§ **Exercise details**: Output every line below exactly, please, omitting pictures.

§ **Data excerpt**:
------------------------------------------------------------------------
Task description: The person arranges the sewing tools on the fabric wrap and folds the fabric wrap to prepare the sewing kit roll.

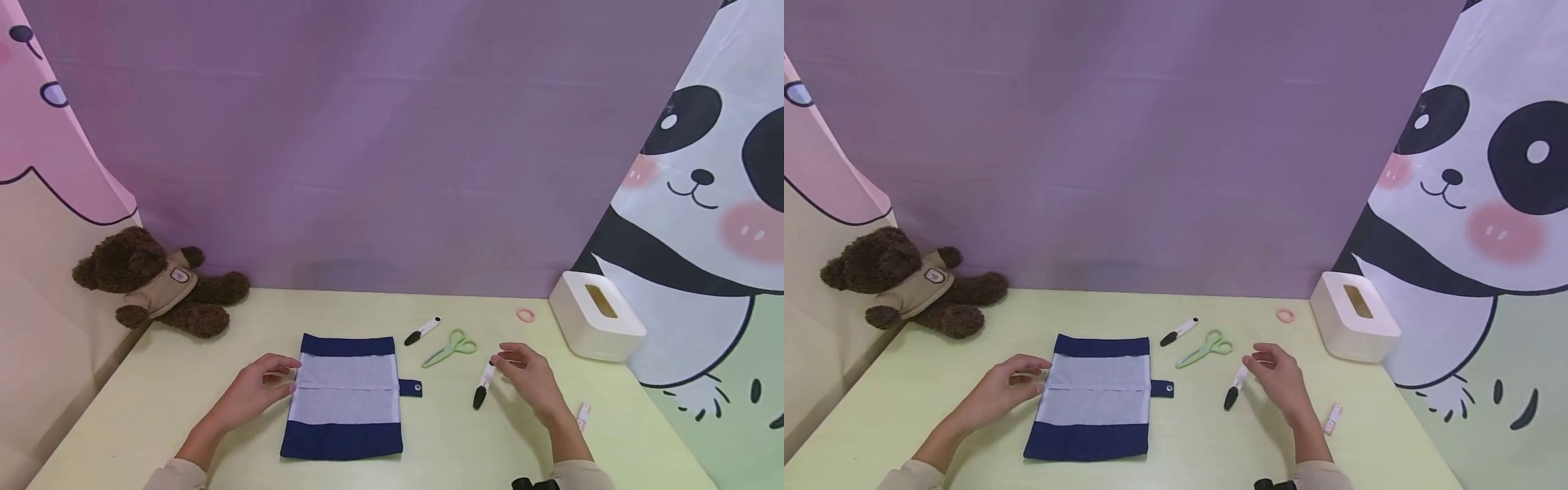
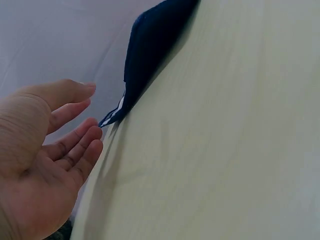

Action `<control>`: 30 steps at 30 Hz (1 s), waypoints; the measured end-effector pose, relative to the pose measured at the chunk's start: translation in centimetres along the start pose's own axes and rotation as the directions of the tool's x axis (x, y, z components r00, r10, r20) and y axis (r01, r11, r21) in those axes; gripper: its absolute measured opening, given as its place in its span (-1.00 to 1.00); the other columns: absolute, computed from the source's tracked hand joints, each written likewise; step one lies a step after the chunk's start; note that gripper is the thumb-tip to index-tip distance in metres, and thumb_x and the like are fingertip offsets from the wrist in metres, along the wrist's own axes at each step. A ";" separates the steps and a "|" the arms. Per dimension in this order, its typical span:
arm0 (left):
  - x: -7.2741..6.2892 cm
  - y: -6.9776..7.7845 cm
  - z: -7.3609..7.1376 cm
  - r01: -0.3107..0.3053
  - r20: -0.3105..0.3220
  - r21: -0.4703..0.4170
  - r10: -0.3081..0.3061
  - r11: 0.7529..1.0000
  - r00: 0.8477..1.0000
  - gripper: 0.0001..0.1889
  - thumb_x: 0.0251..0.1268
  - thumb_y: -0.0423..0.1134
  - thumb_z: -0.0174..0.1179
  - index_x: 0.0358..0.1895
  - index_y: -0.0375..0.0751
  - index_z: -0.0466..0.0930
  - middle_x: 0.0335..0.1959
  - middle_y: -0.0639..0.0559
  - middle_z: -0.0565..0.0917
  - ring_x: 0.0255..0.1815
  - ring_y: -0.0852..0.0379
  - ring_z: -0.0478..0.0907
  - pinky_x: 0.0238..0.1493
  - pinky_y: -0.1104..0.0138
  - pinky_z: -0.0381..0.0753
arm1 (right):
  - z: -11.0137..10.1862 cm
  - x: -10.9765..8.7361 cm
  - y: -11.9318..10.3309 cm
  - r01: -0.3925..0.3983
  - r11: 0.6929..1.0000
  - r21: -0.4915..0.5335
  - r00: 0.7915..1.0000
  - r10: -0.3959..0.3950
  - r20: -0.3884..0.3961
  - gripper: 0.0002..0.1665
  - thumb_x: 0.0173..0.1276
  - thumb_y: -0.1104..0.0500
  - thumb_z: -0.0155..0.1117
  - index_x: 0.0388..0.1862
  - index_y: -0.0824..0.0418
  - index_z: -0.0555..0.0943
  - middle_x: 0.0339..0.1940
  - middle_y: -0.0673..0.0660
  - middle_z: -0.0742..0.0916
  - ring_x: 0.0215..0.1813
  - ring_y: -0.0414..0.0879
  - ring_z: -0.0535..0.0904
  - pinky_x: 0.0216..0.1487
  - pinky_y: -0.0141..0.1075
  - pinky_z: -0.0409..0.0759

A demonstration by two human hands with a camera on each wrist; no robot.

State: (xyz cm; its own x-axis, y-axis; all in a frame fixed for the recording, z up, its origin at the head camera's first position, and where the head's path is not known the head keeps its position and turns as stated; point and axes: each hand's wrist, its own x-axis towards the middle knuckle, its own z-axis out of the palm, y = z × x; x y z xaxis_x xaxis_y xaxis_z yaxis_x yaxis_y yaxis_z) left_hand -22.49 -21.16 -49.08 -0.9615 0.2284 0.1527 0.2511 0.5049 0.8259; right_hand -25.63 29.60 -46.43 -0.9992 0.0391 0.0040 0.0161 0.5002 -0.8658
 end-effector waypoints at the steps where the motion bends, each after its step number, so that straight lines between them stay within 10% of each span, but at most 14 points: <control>1: 0.1 -0.1 0.1 -0.009 0.001 -0.006 0.009 1.000 1.000 -0.64 0.35 -0.25 0.38 0.19 -0.11 0.65 0.15 -0.03 0.68 0.17 -0.08 0.66 0.25 0.18 0.62 | 0.2 0.0 0.2 -0.011 1.000 0.004 1.000 0.011 -0.008 -0.38 0.53 0.06 0.29 0.42 0.35 0.44 0.27 0.36 0.67 0.02 -0.33 0.66 0.04 -0.38 0.67; 15: 0.0 -1.2 1.2 0.055 -0.034 0.045 -0.053 0.997 0.998 -0.65 0.24 -0.25 0.47 0.09 -0.01 0.70 0.09 0.09 0.69 0.11 0.08 0.64 0.21 0.35 0.59 | 2.0 0.2 2.0 -0.016 0.999 -0.034 0.989 0.011 -0.150 -0.42 0.35 0.16 0.46 0.27 0.37 0.56 0.08 0.32 0.76 -0.15 -0.47 0.59 -0.09 -0.61 0.53; 30: -0.2 -1.2 1.3 0.051 -0.043 0.073 -0.048 0.996 0.998 -0.65 0.23 -0.22 0.48 0.08 0.04 0.70 0.09 0.14 0.68 0.11 0.10 0.64 0.19 0.35 0.60 | 3.0 0.3 1.9 -0.007 0.984 -0.178 0.989 -0.019 -0.146 -0.36 0.29 0.13 0.51 0.28 0.40 0.59 0.08 0.34 0.72 0.05 0.08 0.67 -0.01 -0.39 0.58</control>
State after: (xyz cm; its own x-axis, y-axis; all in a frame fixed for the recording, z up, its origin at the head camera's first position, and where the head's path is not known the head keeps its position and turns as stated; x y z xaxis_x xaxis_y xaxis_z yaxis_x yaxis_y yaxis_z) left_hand -22.48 -20.68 -50.78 -0.9763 0.1680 0.1364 0.2094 0.5751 0.7909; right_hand -25.98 27.97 -49.52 -0.9834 0.1555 0.0934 0.0297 0.6459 -0.7628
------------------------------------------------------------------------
§ **Your solution**:
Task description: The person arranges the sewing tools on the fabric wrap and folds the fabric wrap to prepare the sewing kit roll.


Action `<control>`: 30 steps at 30 Hz (1 s), waypoints; the measured end-effector pose, relative to the pose measured at the chunk's start: translation in centimetres along the start pose's own axes and rotation as the directions of the tool's x axis (x, y, z components r00, r10, r20) and y axis (r01, r11, r21) in those axes; gripper: its absolute measured opening, given as its place in its span (-1.00 to 1.00); the other columns: absolute, computed from the source's tracked hand joints, each written likewise; step one lies a step after the chunk's start; note that gripper is the thumb-tip to index-tip distance in metres, and thumb_x and the like are fingertip offsets from the wrist in metres, along the wrist's own axes at each step. A ";" separates the steps and a "|" the arms. Per dimension in this order, its typical span:
arm0 (left):
  - x: -7.2741..6.2892 cm
  - y: -6.9776..7.7845 cm
  - z: -7.3609..7.1376 cm
  - r01: -0.3107..0.3053
  - r20: -0.3105..0.3220
  - r21: -0.4703..0.4170
  - r10: -0.3081..0.3061
  - r11: 0.7529..1.0000
  - r00: 0.8477..1.0000
  - gripper: 0.0001..0.1889
  - thumb_x: 0.0251..0.1268
  - thumb_y: -0.0423..0.1134
  - thumb_z: -0.0174..0.1179
  - index_x: 0.0358..0.1895
  - index_y: -0.0375..0.0751
  - index_z: -0.0466..0.0930
  - middle_x: 0.0335..0.1959
  - middle_y: -0.0639..0.0559
  - middle_z: -0.0565..0.0917
  - ring_x: 0.0255..0.1815
  - ring_y: -0.0852..0.0379
  - ring_z: -0.0478..0.0907
  - pinky_x: 0.0238..0.1493
  - pinky_y: -0.1104..0.0138
  - pinky_z: -0.0381..0.0753
arm1 (right):
  - z: -11.0137..10.1862 cm
  - x: -10.9765..8.7361 cm
  - y: -11.9318..10.3309 cm
  - r01: -0.3925..0.3983
  - r11: 0.6929..1.0000
  - r21: -0.4915..0.5335
  - r00: 0.7915..1.0000
  - r10: -0.3959..0.3950
  - r20: -0.3884..0.3961
  - gripper: 0.0002..0.1665
  - thumb_x: 0.0173..0.1276
  - thumb_y: -0.1104..0.0500
  - thumb_z: -0.0155..0.1117
  - index_x: 0.0388..0.1862
  - index_y: -0.0824..0.0418
  - index_z: -0.0555..0.0943
  - middle_x: 0.0339..0.1940
  - middle_y: -0.0673..0.0660
  - middle_z: -0.0742..0.0916
  - ring_x: 0.0215..0.1813
  - ring_y: -0.0414..0.0879
  - ring_z: -0.0535..0.0904
  - pinky_x: 0.0216..0.1487
  - pinky_y: -0.0141..0.1075
  - pinky_z: -0.0409..0.0759

A demonstration by two human hands with a camera on each wrist; no robot.

State: (xyz cm; its own x-axis, y-axis; all in a frame fixed for the recording, z up, its origin at the head camera's first position, and where the head's path is not known the head keeps its position and turns as stated; point and axes: each hand's wrist, its own x-axis towards the middle knuckle, its own z-axis out of the palm, y = z × x; x y z xaxis_x xaxis_y xaxis_z yaxis_x yaxis_y yaxis_z) left_hand -22.49 -21.16 -49.08 -0.9615 0.2284 0.1527 0.2511 0.5049 0.8259; right_hand -25.63 29.60 -46.43 -0.9992 0.0391 0.0040 0.0161 0.5002 -0.8658
 end-effector waypoints at the steps where the motion bends, each after its step number, so that straight lines between them stay within 10% of each span, but at most 14 points: <control>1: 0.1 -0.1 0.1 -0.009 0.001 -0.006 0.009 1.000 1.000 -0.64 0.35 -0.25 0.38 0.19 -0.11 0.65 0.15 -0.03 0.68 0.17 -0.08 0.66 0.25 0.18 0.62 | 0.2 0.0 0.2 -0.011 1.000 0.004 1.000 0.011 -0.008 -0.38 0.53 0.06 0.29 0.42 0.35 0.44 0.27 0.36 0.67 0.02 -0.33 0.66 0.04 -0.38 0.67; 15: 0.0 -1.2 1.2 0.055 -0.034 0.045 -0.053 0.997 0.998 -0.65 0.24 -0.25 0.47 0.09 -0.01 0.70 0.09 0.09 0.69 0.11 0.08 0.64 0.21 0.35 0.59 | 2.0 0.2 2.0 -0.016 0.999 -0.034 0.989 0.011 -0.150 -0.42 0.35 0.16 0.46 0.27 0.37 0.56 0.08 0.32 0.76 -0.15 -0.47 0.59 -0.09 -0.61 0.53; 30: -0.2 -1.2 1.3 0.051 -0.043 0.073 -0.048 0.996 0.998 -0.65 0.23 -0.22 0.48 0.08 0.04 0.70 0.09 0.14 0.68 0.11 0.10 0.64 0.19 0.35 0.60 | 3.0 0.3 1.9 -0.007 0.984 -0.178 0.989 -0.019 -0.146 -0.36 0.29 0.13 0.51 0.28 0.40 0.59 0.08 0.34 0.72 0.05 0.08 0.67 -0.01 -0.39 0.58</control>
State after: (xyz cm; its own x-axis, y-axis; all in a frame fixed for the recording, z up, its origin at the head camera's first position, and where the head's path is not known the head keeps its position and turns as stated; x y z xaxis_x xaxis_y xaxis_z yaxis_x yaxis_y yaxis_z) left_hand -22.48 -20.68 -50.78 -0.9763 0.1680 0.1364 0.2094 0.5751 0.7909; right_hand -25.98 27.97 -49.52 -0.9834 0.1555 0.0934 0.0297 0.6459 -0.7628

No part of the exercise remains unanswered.